In Boynton’s (2016) research, preadolescent children felt that spirituality and thoughts about spiritual matters were natural, and normal and important in their life. The parent and child participants in her study identified themselves as spiritual but not religious. Although some stated they were affiliated with religions of their upbringing, they had evolving spiritual worldviews that appeared to be complex and expansive beyond religion. All participants felt that humans develop their own unique spiritual worldview and shared the belief that individuals have a right to choose what they believe and practice regarding spirituality. Although children’s spirituality is influenced by culture, family relationships, generational transmission, location and context, children develop and exert agency in creating their own spiritual foundation.

5. Accepting Children as Spiritual Beings Through Adopting a Holistic Lens

Creating and opening space for children’s spirituality in practice begins with accepting children holistically as spiritual beings and adopting a holistic lens. Canda and Furman (2010) believe that “holistic helping is healing” and is part of a strengths-oriented practice that includes spirituality (p. 222). A social worker who has developed a spiritually sensitive practice will assess whether and how the spiritual dimension is a significant factor in the worldview and within the events of TGL for the child. Hawkins (2005) discusses various guidelines for a spiritually sensitive practice including affirming, conveying the importance of the child’s worldview, and using language and images congruent with the child’s worldview. These approaches work towards strengthening the therapeutic relationship with the child. She further discusses the importance of discerning the child’s cognitive, moral and faith development, distinguishing between healthy and unhealthy practices, and knowing when to refer to clergy or the appropriate religious or spiritual leader as critical.
Consequently, one of the most crucial steps of embracing a spiritually sensitive framework is to consider what one’s own spiritual beliefs, values, and worldviews are, and how this may impact a practitioner’s work within the counselling realm. One can then consider the spiritual worldview and unique spiritual expressions and experiences of the children they encounter in their practice. Embracing a stance of spiritual humility when exploring the child’s spiritual worldview is critical.

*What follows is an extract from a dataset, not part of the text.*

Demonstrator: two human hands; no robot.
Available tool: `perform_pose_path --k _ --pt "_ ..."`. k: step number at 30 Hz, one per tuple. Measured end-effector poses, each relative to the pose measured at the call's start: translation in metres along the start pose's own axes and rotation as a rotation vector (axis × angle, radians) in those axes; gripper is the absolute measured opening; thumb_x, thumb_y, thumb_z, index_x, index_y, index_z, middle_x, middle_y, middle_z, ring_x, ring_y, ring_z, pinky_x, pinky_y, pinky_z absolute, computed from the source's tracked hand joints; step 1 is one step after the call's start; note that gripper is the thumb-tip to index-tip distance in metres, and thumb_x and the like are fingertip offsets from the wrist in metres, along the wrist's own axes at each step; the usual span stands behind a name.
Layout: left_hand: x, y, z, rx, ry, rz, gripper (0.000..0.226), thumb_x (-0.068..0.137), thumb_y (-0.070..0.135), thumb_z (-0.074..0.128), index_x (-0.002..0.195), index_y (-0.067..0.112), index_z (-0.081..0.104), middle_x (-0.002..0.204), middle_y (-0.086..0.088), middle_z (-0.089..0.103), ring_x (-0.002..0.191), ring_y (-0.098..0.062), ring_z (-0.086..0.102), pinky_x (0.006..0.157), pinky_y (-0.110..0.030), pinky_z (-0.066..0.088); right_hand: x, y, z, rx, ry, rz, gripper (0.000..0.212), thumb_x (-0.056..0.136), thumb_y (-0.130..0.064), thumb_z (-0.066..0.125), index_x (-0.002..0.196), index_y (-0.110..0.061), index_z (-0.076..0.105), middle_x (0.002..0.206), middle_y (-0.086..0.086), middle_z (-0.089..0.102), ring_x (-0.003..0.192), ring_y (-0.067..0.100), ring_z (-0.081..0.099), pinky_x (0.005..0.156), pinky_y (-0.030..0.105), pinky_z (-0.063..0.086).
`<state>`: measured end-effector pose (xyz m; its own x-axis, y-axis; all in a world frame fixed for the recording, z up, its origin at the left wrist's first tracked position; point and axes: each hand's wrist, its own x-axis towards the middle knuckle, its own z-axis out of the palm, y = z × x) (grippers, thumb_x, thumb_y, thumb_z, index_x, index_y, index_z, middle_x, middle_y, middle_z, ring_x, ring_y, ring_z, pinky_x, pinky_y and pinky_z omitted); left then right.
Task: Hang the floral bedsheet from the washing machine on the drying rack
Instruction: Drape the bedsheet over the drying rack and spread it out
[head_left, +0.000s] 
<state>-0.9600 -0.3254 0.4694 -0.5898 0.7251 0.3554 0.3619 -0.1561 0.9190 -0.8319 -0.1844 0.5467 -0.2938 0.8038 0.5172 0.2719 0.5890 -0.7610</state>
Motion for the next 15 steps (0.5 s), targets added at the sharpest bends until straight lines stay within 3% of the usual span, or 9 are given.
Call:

6. Attuning to Relational Consciousness in Children

Several researchers have described the spirituality of children to be innate (Coles 1990; Hart 2003; Hay and Nye 2006; Hyde 2008; Reimer and Furrow 2001). Hay and Nye (1998) coined the construct relational consciousness, which they describe as “an unusual level of consciousness or perceptiveness”, where children have the capacity to express things within “a context of how the child related to things, other people, him/herself, and God” (p. 109). It appears that children demonstrate this awareness and capacity at very young ages and that humans are predisposed to recognize and understand spiritual interconnectedness (Champagne 2001; Coles 1990).
Reimer and Furrow (2001) identified an existential map, along with a socio-contextual framework, which described unique spiritual experiences not typically shared with others and could hold clues to the mental representations of spiritual knowledge for children. They surmised that some of the children’s spiritual expressions represented parts of an inner spiritual dialogue that was beyond that of social learning. They also noted that parents were shocked by their child’s spiritual dialogue and awareness. Moreover, previous scholarship (Hay and Nye 2006; Woolley et al. 2008; Hoffman 1992; Karlsen et al. 2013) further confirmed a lack of openness regarding children’s spiritual dialogue with other people. These findings are consistent with Boynton’s (2016) research where children did not share their spiritual thoughts and experiences with others, and that they appeared to articulate spiritual matters at a very high level. It is evident that children have surprised adults regarding the level of their spiritual capacities, experiences, and understandings, and this is a very important consideration if we are to mitigate situations of suppressed spirituality.
Corresponding with Vialle et al. (2008), Boynton (2016) noted that there was complexity and abstraction in children’s dialogue, which was beyond the accepted constructions of child development stage theorists. Vialle et al. (2008) found that although older preadolescent children were able to provide more details and facts about their views on the world and existence, there were no major differences in the content of the conversations they held with children, even as young as five years of age.
Attunement to the spiritual worldview of children involves spiritual awareness and listening, while considering the relational consciousness and spiritual capacities of the child. It is imperative to listen to the child’s metaphysical concerns and meanings of events. Creating space for mutual spiritual understanding shifts practitioners from just gathering and assessing spiritual information to attunement and validation of the child’s spiritual experiences. It employs an anti-oppressive, multidimensional, and collaborative clinical process of exploring spiritual worldviews and meaning systems through the creation of shared understandings.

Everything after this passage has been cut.